Give an unaltered copy of the listing below, minus its pictures.

++++++++++

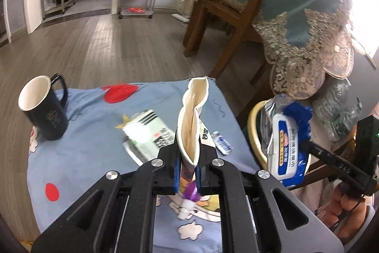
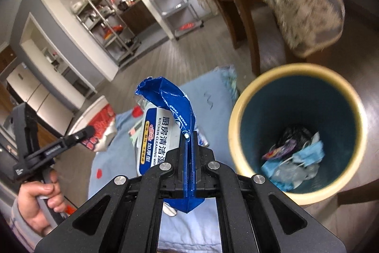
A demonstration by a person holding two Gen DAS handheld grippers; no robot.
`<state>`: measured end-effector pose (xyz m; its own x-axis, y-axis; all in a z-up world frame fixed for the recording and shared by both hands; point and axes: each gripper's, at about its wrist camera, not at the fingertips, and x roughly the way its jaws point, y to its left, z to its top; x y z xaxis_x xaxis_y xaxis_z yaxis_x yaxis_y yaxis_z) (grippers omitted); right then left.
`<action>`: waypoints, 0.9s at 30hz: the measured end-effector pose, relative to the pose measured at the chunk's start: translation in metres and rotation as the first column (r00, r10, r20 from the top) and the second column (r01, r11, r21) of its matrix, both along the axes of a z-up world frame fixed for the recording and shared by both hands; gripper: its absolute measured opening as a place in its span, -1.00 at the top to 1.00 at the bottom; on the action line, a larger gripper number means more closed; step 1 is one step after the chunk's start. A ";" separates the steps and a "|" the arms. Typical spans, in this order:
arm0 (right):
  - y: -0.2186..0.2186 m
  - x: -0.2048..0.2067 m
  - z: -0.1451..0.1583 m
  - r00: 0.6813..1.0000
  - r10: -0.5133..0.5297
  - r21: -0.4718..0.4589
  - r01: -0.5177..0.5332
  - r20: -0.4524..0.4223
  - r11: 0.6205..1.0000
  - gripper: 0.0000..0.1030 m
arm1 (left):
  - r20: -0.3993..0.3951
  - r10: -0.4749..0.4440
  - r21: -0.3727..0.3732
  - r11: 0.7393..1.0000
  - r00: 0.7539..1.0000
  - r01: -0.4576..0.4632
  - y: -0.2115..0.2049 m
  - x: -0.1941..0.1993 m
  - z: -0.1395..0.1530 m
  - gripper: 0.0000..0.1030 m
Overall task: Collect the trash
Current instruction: 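Carry cup and wipes pack over the bin and open both tools to drop them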
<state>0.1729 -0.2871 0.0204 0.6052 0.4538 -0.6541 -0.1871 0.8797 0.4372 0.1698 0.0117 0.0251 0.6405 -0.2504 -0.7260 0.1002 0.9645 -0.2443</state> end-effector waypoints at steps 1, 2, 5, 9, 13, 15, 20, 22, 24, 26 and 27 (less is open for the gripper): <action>-0.002 -0.003 0.005 1.000 -0.007 -0.007 0.007 0.014 1.000 0.93 | 0.003 -0.015 -0.003 1.000 1.000 0.015 -0.007 0.001 0.002 0.84; -0.006 -0.005 0.011 0.999 -0.015 -0.015 0.016 0.031 1.000 0.93 | 0.005 -0.024 -0.004 1.000 1.000 0.024 -0.012 0.001 0.002 0.84; -0.022 -0.013 0.028 0.995 -0.060 -0.035 0.063 0.083 0.997 0.93 | 0.009 -0.057 -0.014 0.998 0.998 0.057 -0.027 0.001 0.004 0.84; -0.053 -0.018 0.036 0.976 -0.182 -0.066 0.191 0.123 0.979 0.93 | 0.009 -0.101 -0.015 0.995 0.995 0.101 -0.050 0.003 0.004 0.84; -0.087 -0.015 0.023 0.946 -0.316 -0.063 0.321 0.077 0.945 0.93 | 0.001 -0.137 -0.018 0.990 0.991 0.137 -0.071 0.005 0.002 0.84; -0.100 -0.013 0.014 0.932 -0.359 -0.046 0.361 0.044 0.931 0.93 | 0.001 -0.152 -0.019 0.988 0.988 0.152 -0.079 0.005 0.002 0.84; -0.116 -0.003 -0.007 0.910 -0.414 -0.026 0.413 -0.034 0.910 0.93 | -0.004 -0.198 -0.023 0.980 0.980 0.198 -0.106 0.008 0.001 0.84; -0.115 0.001 -0.015 0.902 -0.427 -0.041 0.425 -0.058 0.904 0.93 | -0.008 -0.212 -0.022 0.977 0.977 0.212 -0.116 0.010 0.001 0.84; -0.118 0.006 -0.025 0.891 -0.445 -0.061 0.441 -0.090 0.896 0.93 | -0.010 -0.225 -0.019 0.974 0.974 0.225 -0.126 0.012 0.000 0.84; -0.119 0.007 -0.032 0.885 -0.452 -0.069 0.447 -0.113 0.892 0.91 | -0.014 -0.240 -0.019 0.971 0.971 0.240 -0.135 0.012 -0.002 0.84; -0.120 0.008 -0.037 0.880 -0.457 -0.072 0.452 -0.129 0.889 0.89 | -0.015 -0.244 -0.019 0.970 0.970 0.244 -0.137 0.013 -0.003 0.84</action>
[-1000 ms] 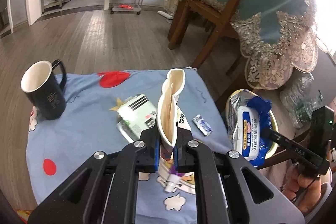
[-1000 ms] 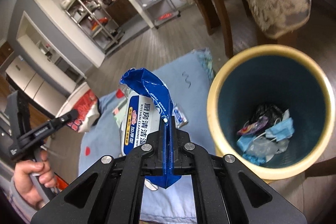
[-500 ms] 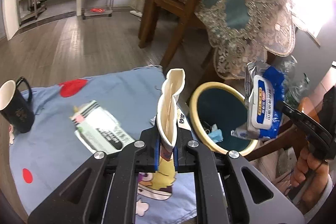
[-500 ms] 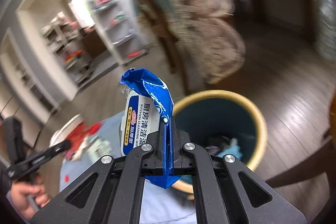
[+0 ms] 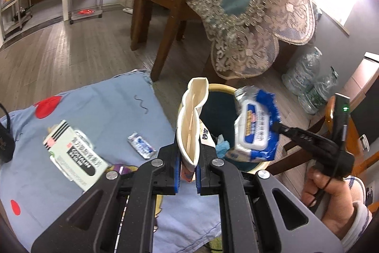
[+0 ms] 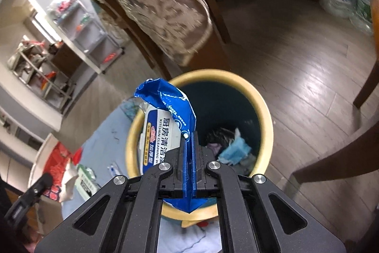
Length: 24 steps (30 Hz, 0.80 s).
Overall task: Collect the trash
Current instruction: 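Carry cup and wipes pack over the bin and open both tools to drop them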
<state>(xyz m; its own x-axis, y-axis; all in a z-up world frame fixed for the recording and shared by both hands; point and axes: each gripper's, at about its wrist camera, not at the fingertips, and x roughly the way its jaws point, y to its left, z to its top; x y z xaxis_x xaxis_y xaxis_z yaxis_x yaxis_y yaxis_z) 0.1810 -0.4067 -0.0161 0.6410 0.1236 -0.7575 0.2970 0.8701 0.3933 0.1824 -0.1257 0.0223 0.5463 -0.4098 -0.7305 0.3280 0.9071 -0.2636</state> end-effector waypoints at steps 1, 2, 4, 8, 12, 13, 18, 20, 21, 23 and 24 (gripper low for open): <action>0.000 0.000 -0.002 1.000 -0.003 0.006 0.003 -0.013 1.000 0.85 | -0.002 -0.008 0.002 1.000 1.000 0.008 -0.005 0.001 -0.001 0.84; 0.000 0.000 -0.005 1.000 -0.004 0.012 0.004 -0.023 1.000 0.84 | -0.005 -0.014 0.003 1.000 1.000 0.014 -0.008 0.001 -0.002 0.84; 0.000 0.001 -0.010 0.999 -0.005 0.023 0.006 -0.046 1.000 0.70 | -0.012 -0.024 0.003 1.000 1.000 0.024 -0.015 0.003 -0.005 0.84; 0.000 -0.001 -0.007 0.999 -0.006 0.037 0.008 -0.034 0.999 0.50 | -0.024 -0.044 0.010 0.999 0.999 0.045 -0.029 0.006 -0.011 0.84; 0.008 -0.010 0.010 1.000 0.013 0.017 -0.014 0.020 1.000 0.14 | -0.039 -0.074 0.015 0.997 0.996 0.075 -0.044 0.011 -0.018 0.84; 0.009 -0.012 0.015 0.999 0.013 0.010 -0.013 0.032 1.000 -0.06 | -0.046 -0.088 0.017 0.996 0.995 0.089 -0.050 0.012 -0.021 0.84; 0.011 -0.034 0.054 0.991 -0.027 -0.111 0.042 0.133 0.993 -0.54 | -0.051 -0.132 0.030 0.991 0.990 0.134 -0.075 0.020 -0.034 0.83; 0.009 -0.039 0.063 0.987 -0.034 -0.136 0.056 0.158 0.989 -0.65 | -0.055 -0.149 0.031 0.988 0.987 0.150 -0.085 0.023 -0.039 0.83; 0.008 -0.042 0.068 0.984 -0.037 -0.147 0.063 0.173 0.987 -0.74 | -0.058 -0.154 0.033 0.987 0.986 0.156 -0.090 0.025 -0.042 0.83; 0.004 -0.046 0.073 0.981 -0.042 -0.152 0.072 0.189 0.986 -0.78 | -0.062 -0.173 0.037 0.984 0.983 0.176 -0.100 0.027 -0.046 0.83; 0.002 -0.047 0.074 0.980 -0.047 -0.152 0.077 0.194 0.985 -0.80 | -0.062 -0.181 0.039 0.982 0.982 0.183 -0.104 0.027 -0.048 0.83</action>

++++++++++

**Solution to this task**
A demonstration by a person holding two Gen DAS handheld grippers; no robot.
`<state>`: measured end-effector pose (xyz m; its own x-axis, y-axis; all in a z-up world frame fixed for the recording and shared by both hands; point and axes: each gripper's, at about its wrist camera, not at the fingertips, and x roughly the way its jaws point, y to its left, z to its top; x y z xaxis_x xaxis_y xaxis_z yaxis_x yaxis_y yaxis_z) (grippers omitted); right then left.
`<action>`: waypoints, 0.9s at 30hz: the measured end-effector pose, relative to the pose measured at the chunk's start: translation in metres and rotation as the first column (r00, r10, r20 from the top) and the second column (r01, r11, r21) of its matrix, both along the axes of a z-up world frame fixed for the recording and shared by both hands; gripper: its absolute measured opening as a place in its span, -1.00 at the top to 1.00 at the bottom; on the action line, a larger gripper number means more closed; step 1 is one step after the chunk's start. A ";" separates the steps and a "|" the arms. Typical spans, in this order:
arm0 (right):
  - y: -0.2186..0.2186 m
  - x: -0.2048..0.2067 m
  - z: -0.1451..0.1583 m
  - r00: 0.6813..1.0000
  - r10: -0.5133..0.5297
  - r21: -0.4718..0.4589
  - r01: -0.5177..0.5332
  - r20: -0.4524..0.4223
  - r11: 0.6205..1.0000
  - gripper: 0.0000..0.1030 m
arm1 (left):
  - r20: -0.3993..0.3951
  - r10: -0.4749..0.4440
  - r21: -0.3727..0.3732
  - r11: 0.7393..1.0000
  - r00: 0.7539..1.0000
  - r01: -0.4576..0.4632
  - y: -0.2115..0.2049 m
  - x: -0.1941..0.1993 m
  - z: -0.1395..0.1530 m
  - gripper: 0.0000..0.1030 m
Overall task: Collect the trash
Current instruction: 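Carry cup and wipes pack over the bin and open both tools to drop them
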<state>0.1729 -0.2871 0.0204 0.6052 0.4538 -0.6541 -0.1871 0.8797 0.4372 0.1698 0.0117 0.0251 0.6405 -0.2504 -0.7260 0.1002 0.9645 -0.2443</state> end-effector waypoints at steps 1, 2, 5, 9, 13, 15, 20, 22, 24, 26 and 27 (less is open for the gripper): <action>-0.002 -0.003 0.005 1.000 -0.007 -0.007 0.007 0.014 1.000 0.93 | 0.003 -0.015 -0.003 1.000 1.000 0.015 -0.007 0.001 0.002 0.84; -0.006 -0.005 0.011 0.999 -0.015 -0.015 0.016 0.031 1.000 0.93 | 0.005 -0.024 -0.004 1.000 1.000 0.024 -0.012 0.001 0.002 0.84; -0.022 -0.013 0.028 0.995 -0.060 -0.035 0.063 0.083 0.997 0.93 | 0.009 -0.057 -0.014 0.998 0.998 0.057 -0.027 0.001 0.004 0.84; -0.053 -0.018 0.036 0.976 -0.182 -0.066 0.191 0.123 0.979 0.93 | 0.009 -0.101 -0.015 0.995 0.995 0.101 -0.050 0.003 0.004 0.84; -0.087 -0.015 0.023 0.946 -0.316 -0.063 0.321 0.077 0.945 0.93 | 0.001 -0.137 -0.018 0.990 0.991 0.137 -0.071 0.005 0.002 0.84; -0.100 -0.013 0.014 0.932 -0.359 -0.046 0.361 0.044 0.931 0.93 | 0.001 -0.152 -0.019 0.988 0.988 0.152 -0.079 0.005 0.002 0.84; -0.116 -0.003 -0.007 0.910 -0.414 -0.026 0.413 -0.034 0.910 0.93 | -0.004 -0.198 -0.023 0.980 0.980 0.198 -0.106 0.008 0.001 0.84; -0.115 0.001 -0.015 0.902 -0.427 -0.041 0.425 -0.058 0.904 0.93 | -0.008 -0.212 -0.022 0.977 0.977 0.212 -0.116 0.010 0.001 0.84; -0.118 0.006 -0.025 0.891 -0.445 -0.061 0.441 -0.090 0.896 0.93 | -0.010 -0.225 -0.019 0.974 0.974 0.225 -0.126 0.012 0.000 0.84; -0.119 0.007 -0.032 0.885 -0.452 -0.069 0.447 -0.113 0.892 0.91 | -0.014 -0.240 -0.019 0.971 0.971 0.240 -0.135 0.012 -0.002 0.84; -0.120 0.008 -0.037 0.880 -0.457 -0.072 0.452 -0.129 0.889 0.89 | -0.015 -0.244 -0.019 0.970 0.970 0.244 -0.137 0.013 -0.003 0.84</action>
[-1000 ms] 
[-1000 ms] 
[-500 ms] 
[-500 ms] 
[+0 ms] 
[+0 ms] 
Length: 24 steps (30 Hz, 0.80 s).
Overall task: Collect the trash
Current instruction: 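Carry cup and wipes pack over the bin and open both tools to drop them
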<state>(xyz m; its own x-axis, y-axis; all in a z-up world frame fixed for the recording and shared by both hands; point and axes: each gripper's, at about its wrist camera, not at the fingertips, and x roughly the way its jaws point, y to its left, z to its top; x y z xaxis_x xaxis_y xaxis_z yaxis_x yaxis_y yaxis_z) 0.1810 -0.4067 -0.0161 0.6410 0.1236 -0.7575 0.2970 0.8701 0.3933 0.1824 -0.1257 0.0223 0.5463 -0.4098 -0.7305 0.3280 0.9071 -0.2636</state> end-effector waypoints at steps 1, 2, 4, 8, 12, 13, 18, 20, 21, 23 and 24 (gripper low for open): <action>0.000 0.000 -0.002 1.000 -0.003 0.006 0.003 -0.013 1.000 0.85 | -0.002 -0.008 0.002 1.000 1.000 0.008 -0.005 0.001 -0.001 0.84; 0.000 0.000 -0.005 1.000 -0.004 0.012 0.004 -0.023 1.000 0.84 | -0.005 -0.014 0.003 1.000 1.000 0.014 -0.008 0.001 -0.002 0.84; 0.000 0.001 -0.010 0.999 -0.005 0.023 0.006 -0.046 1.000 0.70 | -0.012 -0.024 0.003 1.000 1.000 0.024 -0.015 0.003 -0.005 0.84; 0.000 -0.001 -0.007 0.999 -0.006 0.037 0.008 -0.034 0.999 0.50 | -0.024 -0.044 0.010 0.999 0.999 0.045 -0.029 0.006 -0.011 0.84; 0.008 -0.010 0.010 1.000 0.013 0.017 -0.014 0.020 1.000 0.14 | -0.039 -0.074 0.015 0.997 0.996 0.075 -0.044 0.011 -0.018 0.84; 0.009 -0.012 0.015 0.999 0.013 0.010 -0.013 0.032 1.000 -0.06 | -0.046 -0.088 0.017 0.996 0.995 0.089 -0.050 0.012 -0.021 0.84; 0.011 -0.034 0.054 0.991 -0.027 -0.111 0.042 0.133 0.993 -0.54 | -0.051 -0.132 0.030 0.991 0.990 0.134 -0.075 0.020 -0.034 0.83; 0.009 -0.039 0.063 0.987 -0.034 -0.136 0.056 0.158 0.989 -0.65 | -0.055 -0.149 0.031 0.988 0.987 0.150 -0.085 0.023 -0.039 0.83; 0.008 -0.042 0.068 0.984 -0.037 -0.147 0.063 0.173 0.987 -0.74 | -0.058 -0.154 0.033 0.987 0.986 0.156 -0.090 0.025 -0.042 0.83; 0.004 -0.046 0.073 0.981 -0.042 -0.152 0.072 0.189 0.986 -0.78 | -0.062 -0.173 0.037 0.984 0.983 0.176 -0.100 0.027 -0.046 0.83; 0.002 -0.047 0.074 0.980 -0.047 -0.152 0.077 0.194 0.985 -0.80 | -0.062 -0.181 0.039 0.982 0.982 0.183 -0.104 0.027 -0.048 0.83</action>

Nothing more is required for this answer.